TASK DIRECTIONS:
This exercise needs the listing below duplicated exactly.

SUPPLIED MATERIAL:
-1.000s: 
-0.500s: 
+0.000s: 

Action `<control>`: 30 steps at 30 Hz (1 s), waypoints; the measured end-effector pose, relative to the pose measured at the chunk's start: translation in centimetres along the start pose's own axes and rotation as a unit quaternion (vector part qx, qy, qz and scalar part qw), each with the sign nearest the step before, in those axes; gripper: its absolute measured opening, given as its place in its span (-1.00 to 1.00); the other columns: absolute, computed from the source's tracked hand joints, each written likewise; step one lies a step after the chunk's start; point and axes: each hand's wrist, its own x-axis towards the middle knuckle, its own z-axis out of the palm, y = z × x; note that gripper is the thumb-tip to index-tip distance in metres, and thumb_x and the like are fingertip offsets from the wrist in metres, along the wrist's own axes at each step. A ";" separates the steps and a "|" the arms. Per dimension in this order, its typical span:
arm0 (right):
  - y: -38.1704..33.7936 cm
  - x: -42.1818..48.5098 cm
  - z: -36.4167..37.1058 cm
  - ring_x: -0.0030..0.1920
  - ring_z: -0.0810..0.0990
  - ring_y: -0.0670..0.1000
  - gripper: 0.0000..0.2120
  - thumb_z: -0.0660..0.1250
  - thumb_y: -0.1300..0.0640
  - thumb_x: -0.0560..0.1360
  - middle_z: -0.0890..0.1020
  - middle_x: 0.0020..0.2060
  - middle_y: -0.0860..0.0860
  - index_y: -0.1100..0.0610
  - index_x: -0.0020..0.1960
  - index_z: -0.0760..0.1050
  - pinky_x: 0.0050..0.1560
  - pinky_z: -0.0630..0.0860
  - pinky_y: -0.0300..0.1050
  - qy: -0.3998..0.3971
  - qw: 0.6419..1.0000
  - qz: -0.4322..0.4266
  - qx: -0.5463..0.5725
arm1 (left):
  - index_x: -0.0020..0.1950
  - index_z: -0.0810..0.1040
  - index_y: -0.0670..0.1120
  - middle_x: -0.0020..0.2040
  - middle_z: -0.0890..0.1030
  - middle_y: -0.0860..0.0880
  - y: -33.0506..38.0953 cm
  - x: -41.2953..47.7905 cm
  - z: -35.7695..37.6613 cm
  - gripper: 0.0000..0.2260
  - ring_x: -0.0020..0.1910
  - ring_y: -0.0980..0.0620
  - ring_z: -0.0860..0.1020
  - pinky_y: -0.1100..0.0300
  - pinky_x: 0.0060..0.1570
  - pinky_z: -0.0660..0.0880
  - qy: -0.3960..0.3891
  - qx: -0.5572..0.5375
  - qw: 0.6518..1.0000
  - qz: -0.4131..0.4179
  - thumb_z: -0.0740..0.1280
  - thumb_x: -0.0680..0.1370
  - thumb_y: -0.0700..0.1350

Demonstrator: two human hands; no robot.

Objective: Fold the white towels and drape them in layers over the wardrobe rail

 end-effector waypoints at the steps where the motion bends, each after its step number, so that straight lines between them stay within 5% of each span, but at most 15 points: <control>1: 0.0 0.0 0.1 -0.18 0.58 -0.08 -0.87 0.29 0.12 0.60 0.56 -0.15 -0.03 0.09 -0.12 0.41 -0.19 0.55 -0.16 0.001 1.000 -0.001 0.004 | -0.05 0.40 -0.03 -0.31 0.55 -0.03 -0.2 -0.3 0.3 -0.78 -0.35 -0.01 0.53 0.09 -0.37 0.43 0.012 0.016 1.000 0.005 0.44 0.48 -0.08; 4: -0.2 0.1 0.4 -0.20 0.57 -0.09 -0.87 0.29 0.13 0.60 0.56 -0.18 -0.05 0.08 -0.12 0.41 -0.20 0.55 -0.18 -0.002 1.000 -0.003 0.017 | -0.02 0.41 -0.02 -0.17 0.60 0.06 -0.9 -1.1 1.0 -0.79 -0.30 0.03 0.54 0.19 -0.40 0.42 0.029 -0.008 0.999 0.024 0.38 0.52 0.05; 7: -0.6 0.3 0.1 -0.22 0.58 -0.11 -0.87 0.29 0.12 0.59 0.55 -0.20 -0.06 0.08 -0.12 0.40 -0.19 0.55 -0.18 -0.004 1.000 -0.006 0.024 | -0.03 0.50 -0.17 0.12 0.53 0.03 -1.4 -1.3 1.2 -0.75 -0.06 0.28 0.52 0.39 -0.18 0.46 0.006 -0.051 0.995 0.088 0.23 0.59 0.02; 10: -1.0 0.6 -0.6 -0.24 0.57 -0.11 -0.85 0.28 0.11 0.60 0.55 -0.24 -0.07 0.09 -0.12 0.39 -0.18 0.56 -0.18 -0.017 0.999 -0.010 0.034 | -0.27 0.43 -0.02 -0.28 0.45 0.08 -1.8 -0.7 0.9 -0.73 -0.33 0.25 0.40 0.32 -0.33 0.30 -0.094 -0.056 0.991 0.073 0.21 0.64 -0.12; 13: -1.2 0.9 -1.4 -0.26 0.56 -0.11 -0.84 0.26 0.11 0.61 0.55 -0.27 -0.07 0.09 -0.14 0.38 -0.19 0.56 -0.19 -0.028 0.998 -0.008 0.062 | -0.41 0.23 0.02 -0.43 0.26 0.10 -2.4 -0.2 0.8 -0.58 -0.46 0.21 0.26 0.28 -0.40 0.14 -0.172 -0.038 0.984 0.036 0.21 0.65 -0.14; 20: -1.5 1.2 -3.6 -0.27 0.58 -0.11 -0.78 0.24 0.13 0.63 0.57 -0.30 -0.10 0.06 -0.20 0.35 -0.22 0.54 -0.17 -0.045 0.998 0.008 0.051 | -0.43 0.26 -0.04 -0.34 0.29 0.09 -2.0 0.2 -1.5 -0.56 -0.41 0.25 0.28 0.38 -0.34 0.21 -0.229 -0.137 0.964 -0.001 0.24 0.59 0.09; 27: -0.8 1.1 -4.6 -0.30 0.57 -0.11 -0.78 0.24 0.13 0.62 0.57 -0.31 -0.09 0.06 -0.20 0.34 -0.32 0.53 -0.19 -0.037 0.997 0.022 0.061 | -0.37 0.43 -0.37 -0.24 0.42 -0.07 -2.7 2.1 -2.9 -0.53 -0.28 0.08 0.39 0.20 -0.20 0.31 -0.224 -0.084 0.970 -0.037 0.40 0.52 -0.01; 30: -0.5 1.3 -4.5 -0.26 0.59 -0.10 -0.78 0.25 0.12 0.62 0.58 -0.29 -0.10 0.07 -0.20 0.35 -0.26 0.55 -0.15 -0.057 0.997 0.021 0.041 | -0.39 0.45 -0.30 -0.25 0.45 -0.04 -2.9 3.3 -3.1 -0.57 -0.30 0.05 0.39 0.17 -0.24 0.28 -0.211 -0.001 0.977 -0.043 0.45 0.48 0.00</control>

ANSWER BELOW:
-1.000s: 
-0.500s: 
+0.000s: 

Action `<control>`: 30 steps at 30 Hz (1 s), waypoints; the measured end-effector pose, relative to the pose measured at the chunk's start: translation in centimetres along the start pose's own axes and rotation as a unit quaternion (vector part qx, qy, qz and scalar part qw), each with the sign nearest the step before, in those axes; gripper: its absolute measured opening, given as its place in its span (-1.00 to 1.00); the other columns: absolute, computed from the source's tracked hand joints, each written likewise; step one lies a step after the chunk's start; point and axes: each hand's wrist, its own x-axis towards the middle knuckle, its own z-axis out of the palm, y = z × x; note that gripper is the thumb-tip to index-tip distance in metres, and thumb_x and the like are fingertip offsets from the wrist in metres, along the wrist's own axes at each step. A ";" separates the steps and a "|" the arms. Per dimension in this order, its typical span:
arm0 (right):
  - y: -38.1704..33.7936 cm
  - x: -42.1818..48.5098 cm
  - z: -36.4167..37.1058 cm
  - ring_x: -0.0030..0.1920
  - ring_z: -0.0810..0.0990
  - ring_y: -0.0670..0.1000
  - gripper: 0.0000..0.2120
  - thumb_z: -0.0660..0.1250
  - thumb_y: -0.1300..0.0640
  - thumb_x: -0.0560..0.1360
  - middle_z: -0.0890..0.1020
  - middle_x: 0.0020..0.2060
  - middle_y: -0.0860..0.0860
  - index_y: -0.1100..0.0610
  - index_x: -0.0020..0.1960
  - index_z: -0.0760..0.1050
  - pinky_x: 0.0050..0.1560
  - pinky_z: -0.0630..0.0860
  - pinky_y: -0.0300..0.1050
  - qy: -0.3998..0.3971
  - qw: 0.6419..1.0000
  - qz: -0.4322..0.4266
  - qx: -0.5463..0.5725
arm1 (left):
  - index_x: -0.0020..0.1950
  - index_z: -0.0810..0.1040
  - index_y: -0.0670..0.1120
  - middle_x: -0.0020..0.2040
  - middle_z: -0.0890..0.1030
  - middle_y: -0.0860..0.0880
  - y: -33.0506..38.0953 cm
  - x: -41.2953..47.7905 cm
  - z: -35.7695..37.6613 cm
  - gripper: 0.0000..0.2260
  - ring_x: -0.0020..0.1910
  - ring_y: -0.0980..0.0620
  - ring_z: -0.0860..0.1020
  - pinky_y: -0.1100..0.0300
  - pinky_x: 0.0060..0.1570
  - pinky_z: -0.0660..0.0880
  - qy: -0.3960..0.3891
  - qx: -0.5572..0.5375
  - qw: 0.6518..1.0000
  - qz: -0.4131..0.4179
  - thumb_z: -0.0740..0.1280
  - thumb_x: -0.0680..0.1370
  - thumb_y: -0.0700..0.1350

Demonstrator: two human hands; no robot.

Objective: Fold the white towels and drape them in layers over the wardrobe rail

 end-effector waypoints at the steps where the motion bends, each after its step number, so that straight lines between them stay within 5% of each span, but at most 15 points: <control>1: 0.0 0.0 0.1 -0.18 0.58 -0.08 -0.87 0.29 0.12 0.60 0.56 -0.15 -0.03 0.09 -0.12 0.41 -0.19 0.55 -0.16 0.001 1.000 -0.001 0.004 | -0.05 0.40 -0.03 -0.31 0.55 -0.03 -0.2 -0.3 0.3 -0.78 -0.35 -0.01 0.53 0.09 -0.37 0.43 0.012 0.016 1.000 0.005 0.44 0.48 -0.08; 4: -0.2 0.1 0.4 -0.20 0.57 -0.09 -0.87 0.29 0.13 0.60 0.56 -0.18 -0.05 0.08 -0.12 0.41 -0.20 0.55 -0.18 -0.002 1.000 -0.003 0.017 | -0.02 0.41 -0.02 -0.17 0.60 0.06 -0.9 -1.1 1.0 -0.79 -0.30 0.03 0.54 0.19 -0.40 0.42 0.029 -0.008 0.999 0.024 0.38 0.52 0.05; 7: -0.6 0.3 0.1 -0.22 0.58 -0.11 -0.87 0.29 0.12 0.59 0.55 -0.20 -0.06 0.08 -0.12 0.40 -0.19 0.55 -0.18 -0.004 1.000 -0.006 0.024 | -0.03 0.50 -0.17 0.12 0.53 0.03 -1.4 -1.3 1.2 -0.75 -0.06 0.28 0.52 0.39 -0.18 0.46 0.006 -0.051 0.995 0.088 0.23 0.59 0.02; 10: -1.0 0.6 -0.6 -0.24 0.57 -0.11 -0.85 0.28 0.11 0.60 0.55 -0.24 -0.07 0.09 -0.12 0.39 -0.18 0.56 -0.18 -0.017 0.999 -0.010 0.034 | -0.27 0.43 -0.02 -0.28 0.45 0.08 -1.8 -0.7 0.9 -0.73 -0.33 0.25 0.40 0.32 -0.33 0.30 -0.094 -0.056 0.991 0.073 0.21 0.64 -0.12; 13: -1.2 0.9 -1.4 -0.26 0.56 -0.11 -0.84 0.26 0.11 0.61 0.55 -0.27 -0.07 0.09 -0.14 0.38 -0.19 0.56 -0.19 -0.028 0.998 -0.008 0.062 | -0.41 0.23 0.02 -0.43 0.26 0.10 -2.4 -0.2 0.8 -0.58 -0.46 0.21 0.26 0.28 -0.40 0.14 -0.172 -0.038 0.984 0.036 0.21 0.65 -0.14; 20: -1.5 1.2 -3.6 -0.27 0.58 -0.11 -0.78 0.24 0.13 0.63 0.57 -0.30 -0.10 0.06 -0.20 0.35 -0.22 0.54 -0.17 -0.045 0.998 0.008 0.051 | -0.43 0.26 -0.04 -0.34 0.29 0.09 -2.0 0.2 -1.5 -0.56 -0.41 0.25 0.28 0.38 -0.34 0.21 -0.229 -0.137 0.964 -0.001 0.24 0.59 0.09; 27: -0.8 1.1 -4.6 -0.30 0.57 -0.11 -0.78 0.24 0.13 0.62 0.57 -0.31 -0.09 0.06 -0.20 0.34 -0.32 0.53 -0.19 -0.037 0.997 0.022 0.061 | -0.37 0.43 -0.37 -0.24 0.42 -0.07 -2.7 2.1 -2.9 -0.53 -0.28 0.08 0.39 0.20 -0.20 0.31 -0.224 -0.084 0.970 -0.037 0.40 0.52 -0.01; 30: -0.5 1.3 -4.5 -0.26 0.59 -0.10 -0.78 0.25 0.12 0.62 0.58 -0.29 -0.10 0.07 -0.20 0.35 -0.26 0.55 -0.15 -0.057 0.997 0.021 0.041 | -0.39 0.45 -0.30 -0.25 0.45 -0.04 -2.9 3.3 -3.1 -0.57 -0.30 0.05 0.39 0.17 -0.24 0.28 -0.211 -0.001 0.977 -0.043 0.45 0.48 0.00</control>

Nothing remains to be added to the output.